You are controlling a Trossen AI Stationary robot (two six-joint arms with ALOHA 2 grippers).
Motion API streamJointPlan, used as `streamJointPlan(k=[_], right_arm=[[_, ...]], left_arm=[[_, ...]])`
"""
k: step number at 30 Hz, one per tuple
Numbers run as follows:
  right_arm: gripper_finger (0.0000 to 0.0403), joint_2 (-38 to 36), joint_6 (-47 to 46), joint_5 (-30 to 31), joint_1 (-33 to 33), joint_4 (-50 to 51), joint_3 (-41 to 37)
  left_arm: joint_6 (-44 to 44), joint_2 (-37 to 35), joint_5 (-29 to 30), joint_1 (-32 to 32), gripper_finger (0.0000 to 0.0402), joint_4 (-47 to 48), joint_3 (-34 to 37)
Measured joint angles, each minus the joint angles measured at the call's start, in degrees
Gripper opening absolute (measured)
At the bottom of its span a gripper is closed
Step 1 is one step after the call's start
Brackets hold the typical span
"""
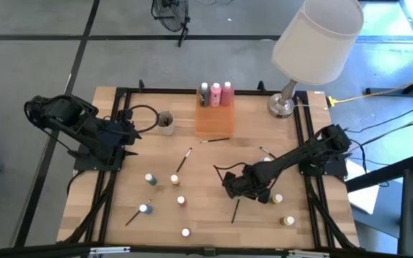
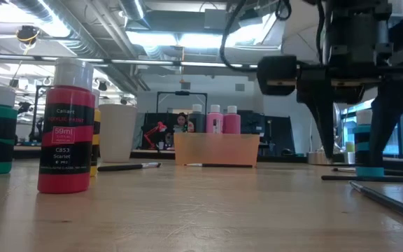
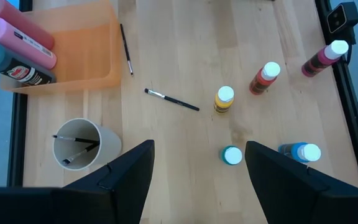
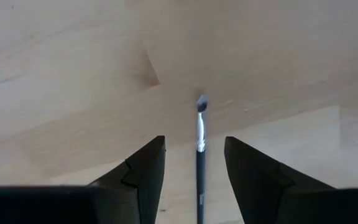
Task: Pick & Place Paint Supplies
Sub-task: Put the black paint brush into the white cup
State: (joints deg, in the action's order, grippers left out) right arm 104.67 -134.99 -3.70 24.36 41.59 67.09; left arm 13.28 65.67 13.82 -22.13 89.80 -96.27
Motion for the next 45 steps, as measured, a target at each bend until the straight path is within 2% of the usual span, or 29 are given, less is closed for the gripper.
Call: streamJointPlan(k=[13,20,45], right_arm=[[0.0171,2.6,0.9,-2.7,-1.9,-1.4,0.0],[0.0171,4.0,3.3,-6.9,-3.0,-1.8,0.0],[0.0163,5.8,4.1,-6.6,-2.9,0.6,0.3]], left_arm=[[0.1,0.0,0.0,0.0,0.0249,-0.1,0.0],[0.5,0.0,0.0,0.0,0.0249,-0.1,0.0],[1.2,0.0,0.0,0.0,0.0249,-0.3,0.0]])
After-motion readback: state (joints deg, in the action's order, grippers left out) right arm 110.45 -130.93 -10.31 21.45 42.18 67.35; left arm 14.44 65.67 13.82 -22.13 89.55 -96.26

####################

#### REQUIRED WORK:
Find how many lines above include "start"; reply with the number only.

#### SOLUTION TO THIS PROBLEM:
2